Dialysis is a type of renal replacement therapy which is used for patients who have lost their kidney function. This procedure acts as an artificial replacement for a lost or damaged kidney. It uses diffusion of solutes along a concentration gradient across a semi-permeable membrane while a sterile solution made of water, sugars, and other components are on the other side of the membrane. As the blood flows, the red and white cells (as well as other important blood components) remain on the "blood" side of the membrane; the smaller urea and salt components, however, are able to flow through into the sterile solution and be removed from the body.
This procedure is performed at least three times a week. A patient is linked intravenously to a machine which redirects blood out of the body and into a semi-permeable membrane. Once the machine is finished filtering the blood, the cleaned blood components are injected back into the blood stream.

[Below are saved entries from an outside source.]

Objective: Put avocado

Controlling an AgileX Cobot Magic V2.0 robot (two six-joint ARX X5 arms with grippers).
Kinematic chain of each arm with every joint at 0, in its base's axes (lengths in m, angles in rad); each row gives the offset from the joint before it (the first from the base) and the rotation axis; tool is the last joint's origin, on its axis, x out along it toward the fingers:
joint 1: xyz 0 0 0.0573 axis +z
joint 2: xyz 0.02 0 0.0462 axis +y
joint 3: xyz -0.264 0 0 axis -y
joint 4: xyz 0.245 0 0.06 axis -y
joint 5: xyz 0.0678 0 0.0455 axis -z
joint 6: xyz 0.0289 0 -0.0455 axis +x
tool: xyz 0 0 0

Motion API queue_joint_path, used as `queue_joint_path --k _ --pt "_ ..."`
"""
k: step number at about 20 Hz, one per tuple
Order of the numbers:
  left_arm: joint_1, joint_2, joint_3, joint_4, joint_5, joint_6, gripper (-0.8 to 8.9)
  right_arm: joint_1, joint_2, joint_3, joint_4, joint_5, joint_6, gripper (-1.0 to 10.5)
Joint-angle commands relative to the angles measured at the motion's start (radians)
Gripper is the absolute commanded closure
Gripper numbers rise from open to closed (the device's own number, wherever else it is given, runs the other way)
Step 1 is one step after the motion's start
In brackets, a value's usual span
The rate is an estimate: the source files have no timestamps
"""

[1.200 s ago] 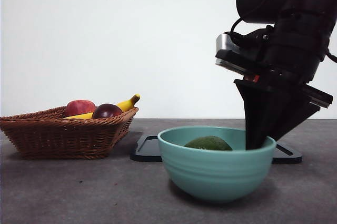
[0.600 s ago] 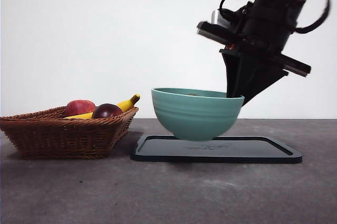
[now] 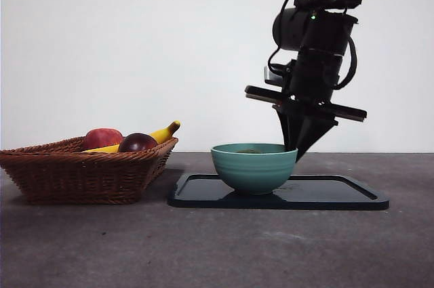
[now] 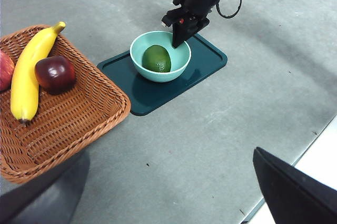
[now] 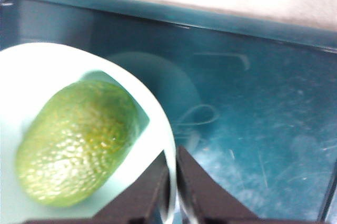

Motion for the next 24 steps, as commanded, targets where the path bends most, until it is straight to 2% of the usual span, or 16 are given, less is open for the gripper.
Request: queue_joint_path --k 1,4,6,8,9,11,14,15,16,18,20,24 --pt "-0.006 0.004 0.012 0.012 -0.001 -0.002 3.14 -0.005 0.04 0.027 -0.01 0.004 -0.005 9.4" --pt "-0.006 0.004 0.012 0.012 -0.001 -0.002 3.14 -0.007 0.04 0.027 -0.005 0.0 -0.008 9.2" --pt "-0.006 0.004 0.012 0.012 -0.001 -0.002 3.14 -0.007 0.04 0.027 -0.006 -0.001 -0.008 7.5" --pt "-0.006 0.004 0.012 0.012 -0.001 -0.002 3.14 -0.008 0.034 0.027 -0.017 0.011 -0.008 7.1" --pt "-0.006 0.004 0.012 0.012 -0.001 -0.002 3.14 -0.009 0.02 0.028 -0.02 0.048 -0.006 7.0" --pt "-0.006 0.004 0.012 0.012 -0.001 -0.002 3.14 -0.009 -0.031 0.034 -0.039 0.115 -0.016 5.2" --pt "-0.006 0.005 0.012 0.012 -0.001 -0.002 3.14 -0.013 -0.145 0.034 -0.114 0.178 -0.056 4.3" --pt "-0.006 0.004 0.012 0.012 -0.001 -0.002 3.14 -0.003 -0.189 0.034 -0.162 0.229 -0.063 3.4" --pt "-0.006 0.004 0.012 0.012 -0.001 -0.002 3.14 0.014 -0.234 0.032 -0.207 0.279 -0.068 3.3" --pt "-0.006 0.004 0.012 0.012 -0.001 -0.002 3.14 0.06 -0.34 0.011 -0.242 0.329 -0.115 3.3" --pt "-0.006 0.004 0.012 0.012 -0.001 -0.002 3.14 0.109 -0.464 -0.074 -0.217 0.345 -0.145 3.3" --pt "-0.006 0.004 0.012 0.012 -0.001 -0.002 3.14 0.19 -0.744 -0.33 -0.153 0.357 -0.156 3.3"
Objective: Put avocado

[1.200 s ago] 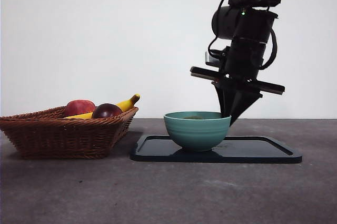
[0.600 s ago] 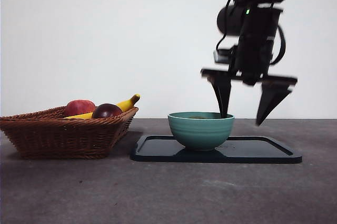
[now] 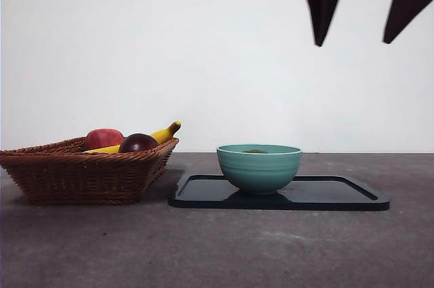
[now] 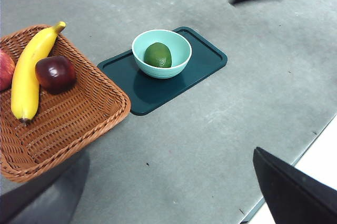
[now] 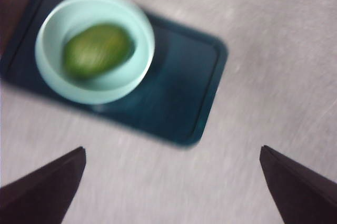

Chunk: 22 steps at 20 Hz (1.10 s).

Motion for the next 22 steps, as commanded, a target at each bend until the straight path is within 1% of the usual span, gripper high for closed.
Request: queue_joint_path --k 1,4,6,8,10,15,22 --pt "-0.006 0.004 0.012 0.012 -0.001 -0.002 3.14 0.041 -0.151 -0.121 0.015 0.01 -0.014 3.3" --pt "-0.006 0.004 0.012 0.011 -0.001 -0.002 3.14 0.09 -0.378 -0.247 0.036 -0.003 -0.013 3.3" --pt "-0.006 0.005 0.012 0.013 -0.001 -0.002 3.14 0.118 -0.51 -0.299 0.05 -0.032 0.002 3.3" --pt "-0.006 0.004 0.012 0.012 -0.001 -0.002 3.14 0.137 -0.609 -0.327 0.026 -0.057 0.027 3.3" --pt "-0.006 0.004 0.012 0.012 -0.001 -0.003 3.14 0.141 -0.682 -0.333 -0.019 -0.061 0.032 3.3" --pt "-0.006 0.005 0.012 0.014 -0.001 -0.002 3.14 0.141 -0.789 -0.333 -0.026 -0.064 0.032 3.3" --pt "-0.006 0.004 0.012 0.014 -0.001 -0.002 3.14 0.141 -0.796 -0.331 -0.011 -0.064 0.032 3.3"
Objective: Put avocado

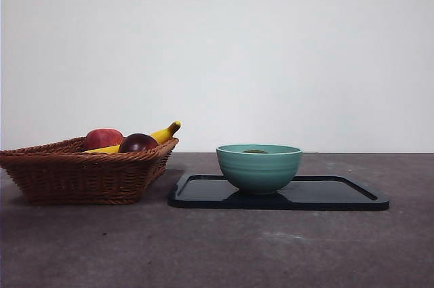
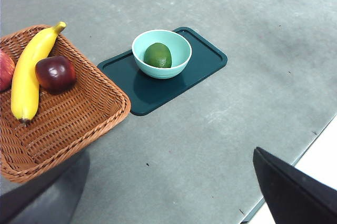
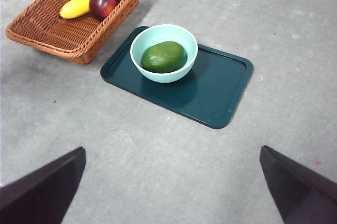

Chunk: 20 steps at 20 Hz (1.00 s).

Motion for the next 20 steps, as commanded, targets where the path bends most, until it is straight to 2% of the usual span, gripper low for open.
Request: queue_joint_path --k 1,7,8,9,10,11,20 --pt "-0.006 0.004 0.012 0.015 -0.001 -0.003 3.14 0.007 0.005 0.008 0.028 -0.001 0.011 3.3" --pt "-0.006 0.005 0.012 0.018 0.0 -0.003 3.27 0.007 0.005 0.008 0.031 -0.001 0.011 3.5" --pt "-0.006 0.005 0.012 0.019 -0.001 -0.003 4.01 0.007 0.005 0.008 0.031 -0.001 0.011 4.4" --pt "-0.006 0.005 0.012 0.016 -0.001 -0.003 5.46 0.007 0.005 0.008 0.031 -0.001 0.011 6.2" --pt "-0.006 0.005 0.012 0.014 -0.001 -0.003 7.6 0.007 0.005 0.008 0.031 -0.001 0.011 8.0" --pt "-0.006 0.005 0.012 0.016 -0.001 -0.003 7.91 0.007 0.005 0.008 0.031 -0.002 0.01 9.5" --pt "-0.006 0.005 0.012 0.016 -0.001 -0.003 7.94 0.007 0.005 0.008 0.032 -0.001 0.01 9.4"
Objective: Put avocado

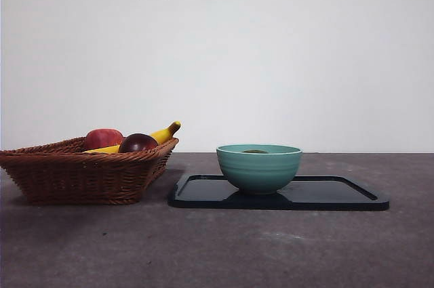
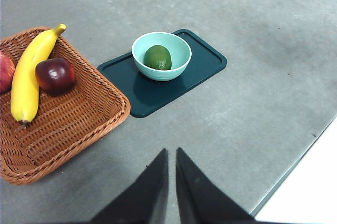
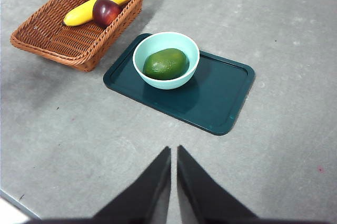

This method works by using the lining of the abdomen (known as the peritoneum) as a natural membrane for filtering waste. A catheter is first inserted into the abdominal cavity which allows for the injection of a dialysis fluid (a glucose solution containing other salts). The wastes in the blood are diffused and filtered through the membrane and dissolved into the fluid to undergo a process known as ultrafiltration. Ultrafiltration is a procedure that involves glucose "sucking" the excess water across the membranes and out of the body. The wastes in the blood are then captured in the solution, which is then repeatedly drained and replaced several times a day.
The bioartificial kidney "includes a cartridge that filters the blood as in traditional kidney dialysis. That cartridge is connected to a renal tubule assist device, which is made of hollow fibers lined with a type of kidney cell called renal proximal tubule cells. These cells are intended to reclaim vital electrolytes, salt, glucose, and water, as well as control production of immune system molecules called cytokines, which the body needs to fight infection." Currently, this technology is being tested by researchers who hope that the device can become implantable in patients with chronic renal failure as a long-term replacement for kidney function.
Research is currently ongoing that may allow dialysis to be miniaturized into implantable devices. This would enable round-the-clock clearance of toxins, thereby releasing dialysis patients from bulky pumps and repetitive clinic visits. William Fissel, a Mephrologist at the University of Michigan, and his colleague Shivo Roy, a biomedical engineer at the Cleveland Clinic Foundation, claim to have solved half the challenge. The challenge consists of engineering nano-membranes that are efficient enough to support a compact, low-power implant, but they are still researching this idea and feel that it will be the next step to help replace the dialysis procedure.